▶ Exercise details
Search the data for the word "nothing" and copy out every line that has it.

▶ Data for this exercise
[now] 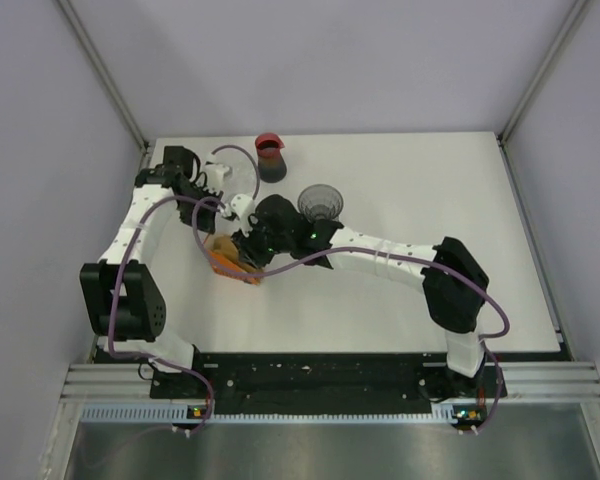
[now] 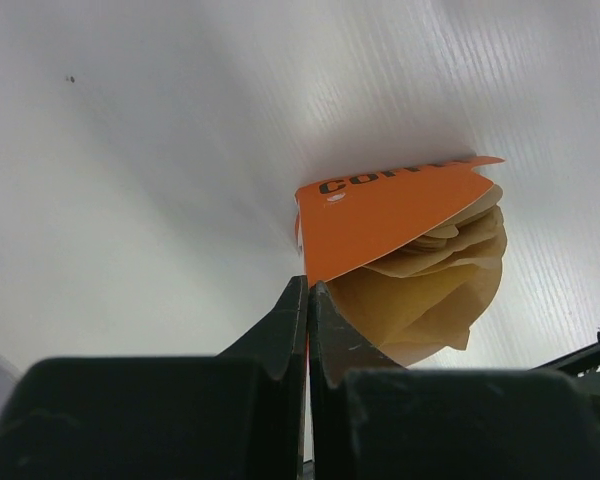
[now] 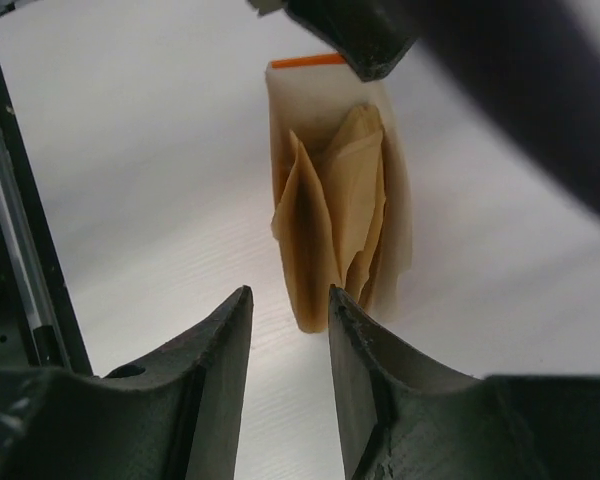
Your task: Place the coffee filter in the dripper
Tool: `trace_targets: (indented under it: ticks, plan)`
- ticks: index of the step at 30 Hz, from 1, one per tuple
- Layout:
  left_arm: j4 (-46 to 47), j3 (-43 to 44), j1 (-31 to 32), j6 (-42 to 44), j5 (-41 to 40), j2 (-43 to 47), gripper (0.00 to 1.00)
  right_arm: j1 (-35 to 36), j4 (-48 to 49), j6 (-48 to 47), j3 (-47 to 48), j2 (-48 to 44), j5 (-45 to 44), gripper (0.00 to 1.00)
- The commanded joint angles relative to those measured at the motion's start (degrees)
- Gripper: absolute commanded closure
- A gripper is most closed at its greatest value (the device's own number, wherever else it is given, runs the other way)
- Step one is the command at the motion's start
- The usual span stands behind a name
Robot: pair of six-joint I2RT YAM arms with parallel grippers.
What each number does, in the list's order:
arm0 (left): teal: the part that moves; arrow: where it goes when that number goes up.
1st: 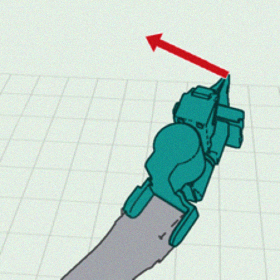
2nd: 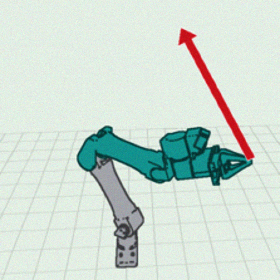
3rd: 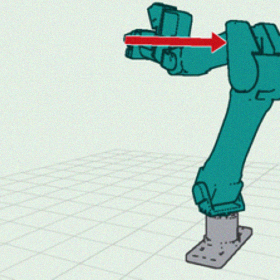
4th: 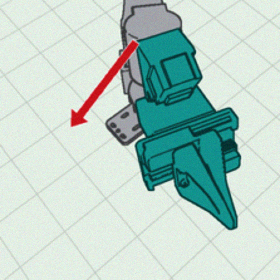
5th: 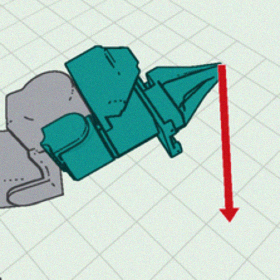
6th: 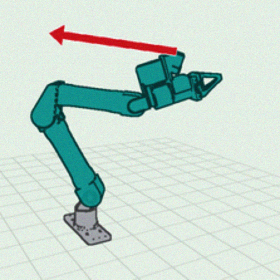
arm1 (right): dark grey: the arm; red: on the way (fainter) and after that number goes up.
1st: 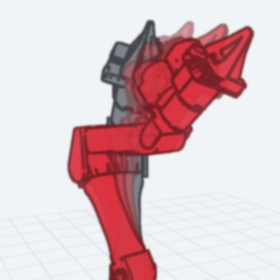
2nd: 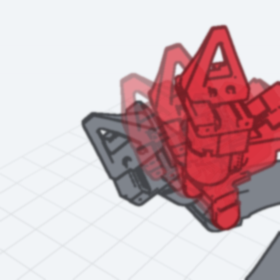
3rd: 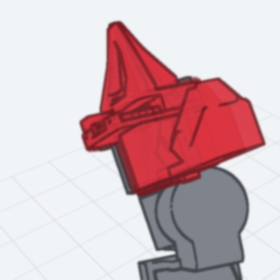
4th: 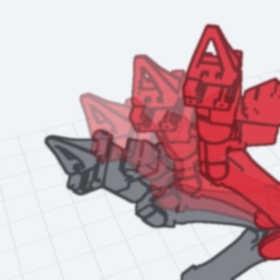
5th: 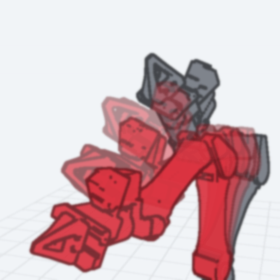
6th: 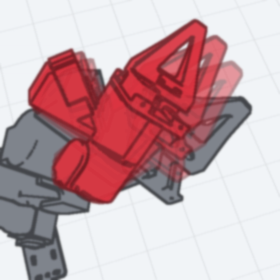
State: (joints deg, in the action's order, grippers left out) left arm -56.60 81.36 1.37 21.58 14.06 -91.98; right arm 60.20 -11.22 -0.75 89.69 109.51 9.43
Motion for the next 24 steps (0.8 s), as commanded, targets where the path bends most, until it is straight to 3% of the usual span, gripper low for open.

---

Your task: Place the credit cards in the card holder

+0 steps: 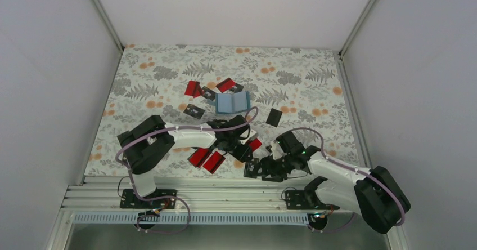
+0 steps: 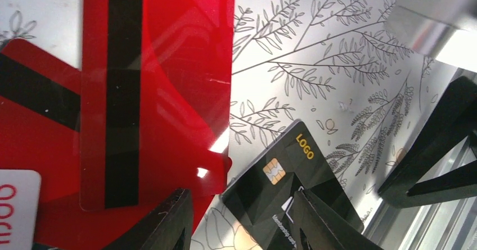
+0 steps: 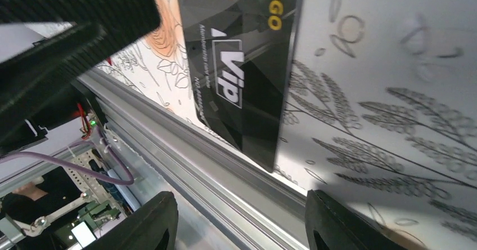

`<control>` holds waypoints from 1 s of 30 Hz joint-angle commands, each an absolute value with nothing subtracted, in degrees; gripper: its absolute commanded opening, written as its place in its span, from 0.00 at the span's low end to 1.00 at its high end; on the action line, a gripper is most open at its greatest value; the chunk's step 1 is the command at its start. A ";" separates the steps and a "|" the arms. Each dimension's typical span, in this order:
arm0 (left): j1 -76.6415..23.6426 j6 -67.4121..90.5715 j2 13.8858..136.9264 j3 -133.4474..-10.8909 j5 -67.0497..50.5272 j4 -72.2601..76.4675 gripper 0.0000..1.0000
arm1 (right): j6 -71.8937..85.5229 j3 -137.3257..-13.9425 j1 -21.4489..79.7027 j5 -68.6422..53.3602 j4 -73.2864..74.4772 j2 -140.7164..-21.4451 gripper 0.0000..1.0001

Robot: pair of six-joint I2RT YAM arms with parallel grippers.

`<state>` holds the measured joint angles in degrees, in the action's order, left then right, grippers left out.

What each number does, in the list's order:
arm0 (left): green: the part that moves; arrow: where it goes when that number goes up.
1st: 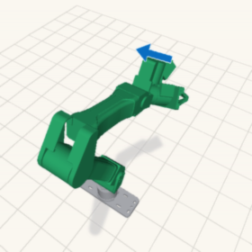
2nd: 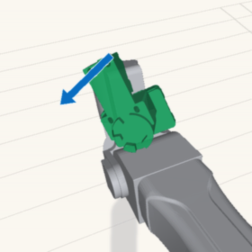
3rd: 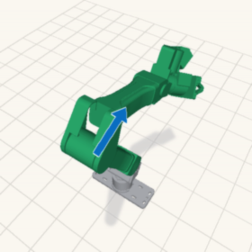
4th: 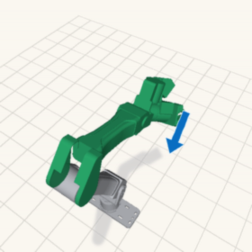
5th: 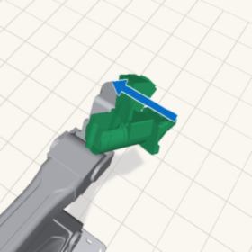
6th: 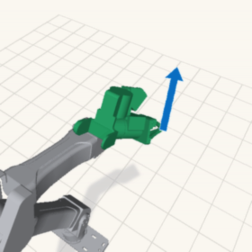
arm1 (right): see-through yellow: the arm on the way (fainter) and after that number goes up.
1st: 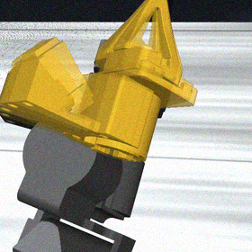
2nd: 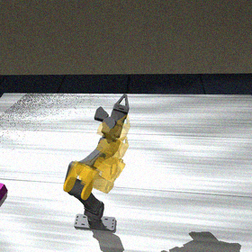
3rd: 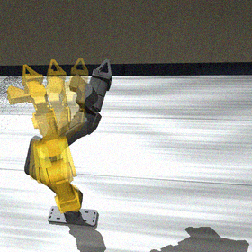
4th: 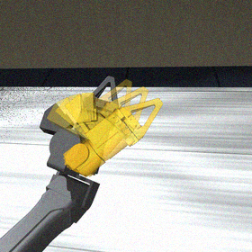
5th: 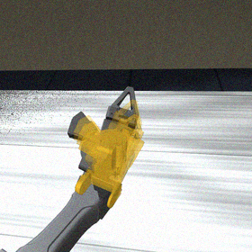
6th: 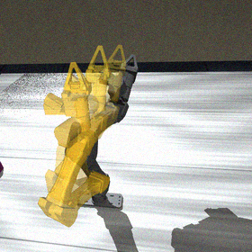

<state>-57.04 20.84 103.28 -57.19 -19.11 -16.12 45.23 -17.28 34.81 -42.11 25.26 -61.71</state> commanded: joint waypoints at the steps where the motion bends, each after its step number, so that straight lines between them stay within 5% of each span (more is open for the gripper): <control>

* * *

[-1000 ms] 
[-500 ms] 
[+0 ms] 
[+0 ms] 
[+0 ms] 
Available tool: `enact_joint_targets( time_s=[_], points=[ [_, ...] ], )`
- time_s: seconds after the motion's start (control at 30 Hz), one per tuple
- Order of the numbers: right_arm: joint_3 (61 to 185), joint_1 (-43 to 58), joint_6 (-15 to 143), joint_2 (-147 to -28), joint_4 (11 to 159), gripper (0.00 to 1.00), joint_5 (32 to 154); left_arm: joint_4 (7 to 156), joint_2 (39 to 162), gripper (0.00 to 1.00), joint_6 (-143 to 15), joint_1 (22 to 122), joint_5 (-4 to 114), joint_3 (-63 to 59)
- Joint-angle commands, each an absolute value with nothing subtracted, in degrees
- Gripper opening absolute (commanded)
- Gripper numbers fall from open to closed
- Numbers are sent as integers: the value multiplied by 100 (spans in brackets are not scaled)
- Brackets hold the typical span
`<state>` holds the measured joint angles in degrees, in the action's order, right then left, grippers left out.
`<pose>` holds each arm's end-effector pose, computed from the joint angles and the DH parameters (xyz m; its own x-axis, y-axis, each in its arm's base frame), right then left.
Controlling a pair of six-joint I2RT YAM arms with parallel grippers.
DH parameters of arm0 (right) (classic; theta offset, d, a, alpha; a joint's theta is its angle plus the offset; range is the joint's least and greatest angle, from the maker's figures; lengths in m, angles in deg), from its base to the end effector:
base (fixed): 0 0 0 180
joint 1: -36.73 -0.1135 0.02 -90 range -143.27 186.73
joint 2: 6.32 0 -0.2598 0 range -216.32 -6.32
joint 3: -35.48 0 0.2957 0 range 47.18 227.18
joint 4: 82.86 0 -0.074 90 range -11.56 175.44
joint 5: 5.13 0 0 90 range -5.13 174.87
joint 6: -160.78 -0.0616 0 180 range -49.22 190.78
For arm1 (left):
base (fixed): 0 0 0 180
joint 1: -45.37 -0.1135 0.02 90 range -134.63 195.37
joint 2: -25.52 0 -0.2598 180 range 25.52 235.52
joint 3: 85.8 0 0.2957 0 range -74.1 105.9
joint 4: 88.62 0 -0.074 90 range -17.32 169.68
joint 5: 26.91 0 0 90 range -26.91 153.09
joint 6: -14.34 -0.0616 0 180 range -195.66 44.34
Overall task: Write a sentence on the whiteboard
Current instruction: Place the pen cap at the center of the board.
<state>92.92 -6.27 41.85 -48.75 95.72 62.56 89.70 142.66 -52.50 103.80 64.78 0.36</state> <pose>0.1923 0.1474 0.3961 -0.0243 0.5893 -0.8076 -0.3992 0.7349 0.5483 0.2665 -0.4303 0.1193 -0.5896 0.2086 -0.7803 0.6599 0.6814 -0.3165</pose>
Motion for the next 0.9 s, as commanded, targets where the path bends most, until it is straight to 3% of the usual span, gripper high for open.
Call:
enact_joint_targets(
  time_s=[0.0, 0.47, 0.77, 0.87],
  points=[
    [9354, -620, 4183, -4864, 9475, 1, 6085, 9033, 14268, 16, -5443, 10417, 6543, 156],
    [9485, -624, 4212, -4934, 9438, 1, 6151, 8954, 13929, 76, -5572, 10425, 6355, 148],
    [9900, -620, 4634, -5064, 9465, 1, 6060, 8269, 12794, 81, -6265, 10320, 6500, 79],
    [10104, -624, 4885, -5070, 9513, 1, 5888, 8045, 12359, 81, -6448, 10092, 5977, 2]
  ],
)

▶ Expected output
`<control>` holds waypoints from 1 s of 30 Hz joint-angle commands, each an absolute value with nothing subtracted, in degrees; gripper: its absolute commanded opening, written as its place in its span, from 0.00 at the span's low end to 1.00 at its high end; on the action line, a gripper is most open at its greatest value; the chunk's step 1 is the command at its start. A ";" separates the steps and a "|" the arms. Each dimension's typical span, in this order:
- Joint-angle commands, each an absolute value with nothing subtracted, in degrees

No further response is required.